>>>>

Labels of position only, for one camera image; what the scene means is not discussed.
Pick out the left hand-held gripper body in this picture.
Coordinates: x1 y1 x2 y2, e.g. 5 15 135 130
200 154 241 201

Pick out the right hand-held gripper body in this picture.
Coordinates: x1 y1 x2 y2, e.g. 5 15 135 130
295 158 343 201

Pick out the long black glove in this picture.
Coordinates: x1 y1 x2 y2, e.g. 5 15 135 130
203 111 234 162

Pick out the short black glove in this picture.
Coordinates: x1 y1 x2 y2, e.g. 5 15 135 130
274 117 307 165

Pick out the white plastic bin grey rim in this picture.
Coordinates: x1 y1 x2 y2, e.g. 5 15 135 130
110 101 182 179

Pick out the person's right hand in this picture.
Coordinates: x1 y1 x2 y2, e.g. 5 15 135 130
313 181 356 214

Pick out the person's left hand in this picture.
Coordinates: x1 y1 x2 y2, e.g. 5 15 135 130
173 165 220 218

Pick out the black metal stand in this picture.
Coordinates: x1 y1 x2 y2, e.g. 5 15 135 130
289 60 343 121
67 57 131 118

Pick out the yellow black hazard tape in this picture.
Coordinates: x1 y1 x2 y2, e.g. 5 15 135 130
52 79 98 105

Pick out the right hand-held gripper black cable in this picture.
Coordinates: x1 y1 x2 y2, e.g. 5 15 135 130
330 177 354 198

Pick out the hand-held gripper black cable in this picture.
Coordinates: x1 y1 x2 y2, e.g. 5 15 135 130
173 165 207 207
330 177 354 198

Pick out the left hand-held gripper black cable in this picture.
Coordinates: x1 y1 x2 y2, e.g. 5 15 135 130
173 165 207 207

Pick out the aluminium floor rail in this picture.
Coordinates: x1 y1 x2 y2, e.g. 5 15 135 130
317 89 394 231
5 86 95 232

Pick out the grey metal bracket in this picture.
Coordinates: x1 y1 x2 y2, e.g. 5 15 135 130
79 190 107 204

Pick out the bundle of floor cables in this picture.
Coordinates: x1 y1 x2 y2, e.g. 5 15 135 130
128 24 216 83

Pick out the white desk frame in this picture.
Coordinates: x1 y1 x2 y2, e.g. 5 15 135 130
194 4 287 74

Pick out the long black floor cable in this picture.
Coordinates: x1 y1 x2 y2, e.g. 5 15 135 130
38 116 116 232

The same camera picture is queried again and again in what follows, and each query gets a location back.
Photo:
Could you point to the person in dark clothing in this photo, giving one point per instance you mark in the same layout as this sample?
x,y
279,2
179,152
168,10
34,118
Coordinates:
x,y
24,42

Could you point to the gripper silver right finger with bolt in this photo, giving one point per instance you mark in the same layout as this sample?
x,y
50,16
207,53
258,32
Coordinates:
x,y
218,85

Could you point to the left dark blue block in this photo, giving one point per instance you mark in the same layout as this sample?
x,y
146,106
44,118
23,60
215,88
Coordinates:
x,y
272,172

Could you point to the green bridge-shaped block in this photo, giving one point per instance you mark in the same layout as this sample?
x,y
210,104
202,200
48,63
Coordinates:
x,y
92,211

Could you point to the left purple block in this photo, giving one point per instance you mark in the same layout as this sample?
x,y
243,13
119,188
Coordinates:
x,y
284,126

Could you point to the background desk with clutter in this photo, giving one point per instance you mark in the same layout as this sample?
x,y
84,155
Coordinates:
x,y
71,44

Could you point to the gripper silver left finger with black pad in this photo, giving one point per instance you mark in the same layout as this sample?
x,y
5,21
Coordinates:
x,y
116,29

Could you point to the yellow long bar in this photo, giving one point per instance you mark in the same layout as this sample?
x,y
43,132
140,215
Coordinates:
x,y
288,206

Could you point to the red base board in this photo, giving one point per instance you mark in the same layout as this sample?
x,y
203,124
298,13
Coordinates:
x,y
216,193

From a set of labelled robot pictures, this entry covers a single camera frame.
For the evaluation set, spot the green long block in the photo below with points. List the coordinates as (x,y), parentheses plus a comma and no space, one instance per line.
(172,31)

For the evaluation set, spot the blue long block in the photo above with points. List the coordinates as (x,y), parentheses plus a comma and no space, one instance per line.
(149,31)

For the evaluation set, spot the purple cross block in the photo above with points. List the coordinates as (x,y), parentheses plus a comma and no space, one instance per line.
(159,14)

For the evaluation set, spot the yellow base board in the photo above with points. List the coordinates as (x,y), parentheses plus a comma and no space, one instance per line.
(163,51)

<<<<

Problem to work on
Every line above has to be restated word for word.

Task result
Labels of position only, for one camera image; what the scene means is not discussed.
Pick out the left hand-held gripper body in this picture.
Coordinates: x1 y1 x2 y2, e.g. 5 15 135 130
200 154 241 201

Pick out the right hand-held gripper body in this picture.
Coordinates: x1 y1 x2 y2, e.g. 5 15 135 130
295 158 343 201

Pick out the long black glove in this picture.
Coordinates: x1 y1 x2 y2, e.g. 5 15 135 130
203 111 234 162

Pick out the short black glove in this picture.
Coordinates: x1 y1 x2 y2, e.g. 5 15 135 130
274 117 307 165

Pick out the white plastic bin grey rim in this picture.
Coordinates: x1 y1 x2 y2, e.g. 5 15 135 130
110 101 182 179

Pick out the person's right hand in this picture.
Coordinates: x1 y1 x2 y2, e.g. 5 15 135 130
313 181 356 214

Pick out the person's left hand in this picture.
Coordinates: x1 y1 x2 y2, e.g. 5 15 135 130
173 165 220 218

Pick out the black metal stand in this picture.
Coordinates: x1 y1 x2 y2, e.g. 5 15 135 130
289 60 343 121
67 57 131 118

Pick out the yellow black hazard tape in this picture.
Coordinates: x1 y1 x2 y2, e.g. 5 15 135 130
52 79 98 105

Pick out the right hand-held gripper black cable in this picture.
Coordinates: x1 y1 x2 y2, e.g. 5 15 135 130
330 177 354 198

Pick out the hand-held gripper black cable in this picture.
Coordinates: x1 y1 x2 y2, e.g. 5 15 135 130
173 165 207 207
330 177 354 198

Pick out the left hand-held gripper black cable in this picture.
Coordinates: x1 y1 x2 y2, e.g. 5 15 135 130
173 165 207 207

Pick out the aluminium floor rail in this picture.
Coordinates: x1 y1 x2 y2, e.g. 5 15 135 130
317 89 394 231
5 86 95 232

Pick out the grey metal bracket in this picture.
Coordinates: x1 y1 x2 y2, e.g. 5 15 135 130
79 190 107 204

Pick out the bundle of floor cables in this picture.
Coordinates: x1 y1 x2 y2, e.g. 5 15 135 130
128 24 216 83

Pick out the white desk frame in this picture.
Coordinates: x1 y1 x2 y2, e.g. 5 15 135 130
194 4 287 74

Pick out the long black floor cable in this picture.
Coordinates: x1 y1 x2 y2, e.g. 5 15 135 130
38 116 116 232

The same camera picture is queried again and again in what follows, and each query gets a location back.
Photo:
Could you point to the person in dark clothing in this photo, giving one point per instance you mark in the same layout as this sample?
x,y
279,2
179,152
168,10
34,118
Coordinates:
x,y
24,42

Could you point to the gripper silver right finger with bolt in this photo, giving one point per instance you mark in the same layout as this sample?
x,y
50,16
207,53
258,32
Coordinates:
x,y
218,85

Could you point to the left dark blue block in this photo, giving one point per instance you mark in the same layout as this sample?
x,y
146,106
44,118
23,60
215,88
Coordinates:
x,y
272,172

Could you point to the green bridge-shaped block in this photo, giving one point per instance you mark in the same layout as this sample?
x,y
210,104
202,200
48,63
Coordinates:
x,y
92,211

Could you point to the left purple block in this photo, giving one point per instance you mark in the same layout as this sample?
x,y
243,13
119,188
Coordinates:
x,y
284,126

Could you point to the background desk with clutter in this photo, giving one point per instance you mark in the same layout as this sample?
x,y
84,155
Coordinates:
x,y
71,44

Could you point to the gripper silver left finger with black pad in this photo, giving one point per instance you mark in the same layout as this sample?
x,y
5,21
Coordinates:
x,y
116,29

Could you point to the yellow long bar in this photo, giving one point per instance you mark in the same layout as this sample?
x,y
43,132
140,215
Coordinates:
x,y
288,206

Could you point to the red base board in this photo, giving one point per instance you mark in the same layout as this sample?
x,y
203,124
298,13
Coordinates:
x,y
216,193

From a set of labelled robot pictures, this entry covers a single camera frame.
For the evaluation set, spot the green long block in the photo below with points. List the coordinates as (x,y), parentheses plus a comma and no space, one instance per line.
(172,31)

For the evaluation set, spot the blue long block in the photo above with points. List the coordinates as (x,y), parentheses plus a comma and no space, one instance per line.
(149,31)

For the evaluation set, spot the purple cross block in the photo above with points. List the coordinates as (x,y), parentheses plus a comma and no space, one instance per line.
(159,14)

For the evaluation set, spot the yellow base board in the photo above with points. List the coordinates as (x,y), parentheses plus a comma and no space, one instance per line.
(163,51)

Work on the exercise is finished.